With the Stormtracker 13 Forecast calling for snow, experts say it is time to start thinking about snow tires.
According to Matthew Helberg, manager of Big O Tires, snow tires have more "cuts" in the tire tread. He said these cuts allow the tire to "bite into the ice" more effectively than non-snow tires.
Helberg explains that there are two basic types of snow tires: studded and stud-less tires.
"The benefit with going to studs is that you will not slip. Once you put those studs into the tire they will break the ice underneath them, getting you the best traction you could possibly achieve on the ground," said Helberg.
The studs can be removed from studded tires, allowing the tire more versatility. Helberg said there is a cost associated with removing and reapplying the studs. He added that there are enough cuts in the studded snow tire that even when the studs are removed, it will still provide sufficient traction on the ice.
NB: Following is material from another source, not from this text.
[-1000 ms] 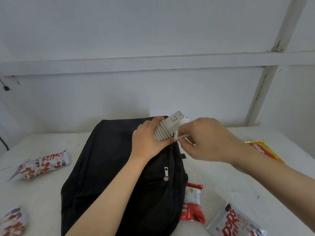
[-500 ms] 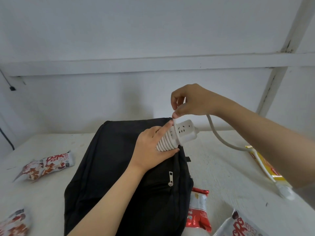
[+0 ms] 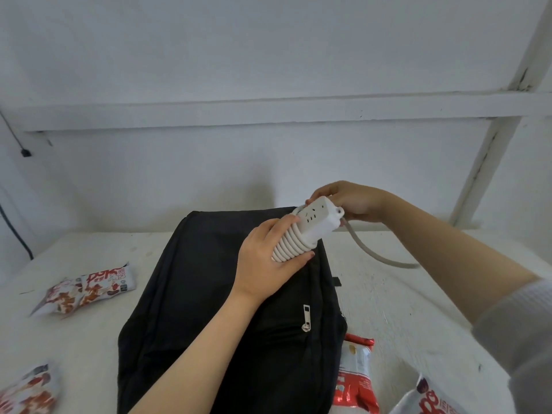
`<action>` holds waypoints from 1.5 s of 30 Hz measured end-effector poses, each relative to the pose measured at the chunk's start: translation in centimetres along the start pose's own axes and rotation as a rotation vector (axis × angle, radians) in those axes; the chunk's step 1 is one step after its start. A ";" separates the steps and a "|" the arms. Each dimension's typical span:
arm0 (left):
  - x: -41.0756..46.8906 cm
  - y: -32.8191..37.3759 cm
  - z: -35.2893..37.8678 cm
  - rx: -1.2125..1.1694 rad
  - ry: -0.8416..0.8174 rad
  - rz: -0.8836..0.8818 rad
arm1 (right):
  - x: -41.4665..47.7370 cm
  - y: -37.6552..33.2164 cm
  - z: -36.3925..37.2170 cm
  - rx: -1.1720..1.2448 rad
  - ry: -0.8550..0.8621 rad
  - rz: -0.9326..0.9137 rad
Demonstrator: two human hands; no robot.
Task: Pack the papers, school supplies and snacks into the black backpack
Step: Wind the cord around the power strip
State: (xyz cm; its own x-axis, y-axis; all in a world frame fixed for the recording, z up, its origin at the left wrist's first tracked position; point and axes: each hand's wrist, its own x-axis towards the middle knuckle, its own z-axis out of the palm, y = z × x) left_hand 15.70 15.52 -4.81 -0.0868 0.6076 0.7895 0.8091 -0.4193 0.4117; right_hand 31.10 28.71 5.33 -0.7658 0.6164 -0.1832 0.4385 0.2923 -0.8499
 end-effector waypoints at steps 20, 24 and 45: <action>1.8 0.7 0.4 -0.040 0.134 -0.316 | -6.5 -0.4 5.2 -0.572 0.348 0.026; 1.8 0.8 0.7 0.032 0.087 -0.277 | -8.1 -0.6 5.5 -0.834 0.452 -0.037; 1.4 0.6 1.5 0.172 -0.084 -0.256 | -9.1 0.6 9.0 -0.986 0.413 -0.150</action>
State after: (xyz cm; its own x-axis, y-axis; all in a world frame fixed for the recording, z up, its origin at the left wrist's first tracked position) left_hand 16.90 17.08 -4.16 -0.2579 0.7353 0.6268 0.8544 -0.1294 0.5033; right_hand 34.10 16.72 2.00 -0.7062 0.6703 0.2279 0.6803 0.7316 -0.0438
Helberg said these tires are ideal for rear-wheel drive cars.
The second variety of snow tire is a stud-less tire. This tire is made of a soft rubber with hundreds of "cuts" that allows the tire to grab onto the ice, allowing for increased traction. Helberg said these tires are ideal for drivers who have winter-driving experience.
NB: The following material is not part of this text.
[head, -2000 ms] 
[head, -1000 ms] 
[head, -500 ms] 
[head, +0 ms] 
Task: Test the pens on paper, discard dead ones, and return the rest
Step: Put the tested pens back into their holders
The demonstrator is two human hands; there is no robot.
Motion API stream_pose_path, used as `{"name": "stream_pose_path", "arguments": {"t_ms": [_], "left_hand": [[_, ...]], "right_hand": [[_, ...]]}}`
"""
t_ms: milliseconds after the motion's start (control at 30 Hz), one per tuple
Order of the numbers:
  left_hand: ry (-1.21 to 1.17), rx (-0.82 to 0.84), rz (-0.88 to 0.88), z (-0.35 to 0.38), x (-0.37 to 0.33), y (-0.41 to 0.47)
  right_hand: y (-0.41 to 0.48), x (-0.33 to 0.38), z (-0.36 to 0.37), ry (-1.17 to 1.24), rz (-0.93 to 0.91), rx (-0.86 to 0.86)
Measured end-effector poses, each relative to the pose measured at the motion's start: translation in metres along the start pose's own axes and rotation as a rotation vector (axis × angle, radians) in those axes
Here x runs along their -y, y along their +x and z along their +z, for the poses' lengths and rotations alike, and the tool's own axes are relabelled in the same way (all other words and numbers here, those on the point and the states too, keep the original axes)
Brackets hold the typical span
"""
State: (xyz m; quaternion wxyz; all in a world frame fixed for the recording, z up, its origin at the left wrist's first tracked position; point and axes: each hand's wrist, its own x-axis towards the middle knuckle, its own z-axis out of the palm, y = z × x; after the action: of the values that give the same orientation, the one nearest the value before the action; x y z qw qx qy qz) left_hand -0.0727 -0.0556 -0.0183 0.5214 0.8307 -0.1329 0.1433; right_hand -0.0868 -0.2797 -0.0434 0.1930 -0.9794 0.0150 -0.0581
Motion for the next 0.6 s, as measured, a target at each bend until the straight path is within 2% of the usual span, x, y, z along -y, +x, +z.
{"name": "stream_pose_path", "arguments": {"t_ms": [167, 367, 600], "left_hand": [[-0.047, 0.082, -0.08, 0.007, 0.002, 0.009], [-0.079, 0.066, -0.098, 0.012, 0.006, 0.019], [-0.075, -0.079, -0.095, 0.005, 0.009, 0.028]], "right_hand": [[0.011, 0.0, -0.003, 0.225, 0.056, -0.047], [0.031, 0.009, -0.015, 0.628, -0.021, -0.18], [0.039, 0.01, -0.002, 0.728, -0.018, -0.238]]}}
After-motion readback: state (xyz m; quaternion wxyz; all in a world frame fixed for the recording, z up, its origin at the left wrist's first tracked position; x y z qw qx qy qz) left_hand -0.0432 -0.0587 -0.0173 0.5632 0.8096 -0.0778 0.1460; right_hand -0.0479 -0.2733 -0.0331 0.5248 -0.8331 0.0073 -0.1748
"If you already have some experience in the snow, you're comfortable driving and you've been riding your all-season [tires] and you just want something with a little bit better traction when you get onto the ice, this would be a good choice for you," said Helberg.
The stud-less tire will provide drivers with a smoother driver and is quite a bit quieter than the noisy studded tires.
Helberg said the biggest mistake drivers make is assuming their brand-new mud tires will be effective on the ice. He explained that these tires have deep tread, but do not have the smaller "cuts."
"They perform real well in the mud, but as soon as you get into that ice, there's no way for that rubber to be able to flex, so you lose your traction," Helberg said.
As for chains, they are useful if drivers are venturing into the high country, but Helberg explains that these are not a practical solution for bald or inefficient tires.
"They're extremely noisy. If you don't get them installed right, they can come off the car and do a lot of damage to your vehicle," he said.
Helberg also said that when purchasing tires, drivers need to purchase all four tires. He said that putting only two snow tires on either the front or back tires could cause the car to become unbalanced and spin out.
The price for each new tire can range between $90 and $200, but Helberg said the investment is worth it.
"It's a lot better to invest into something that will keep your vehicle safe on the road then it is to risk it and end up running into a ditch or, even worse, possibly injuring yourself," said Helberg.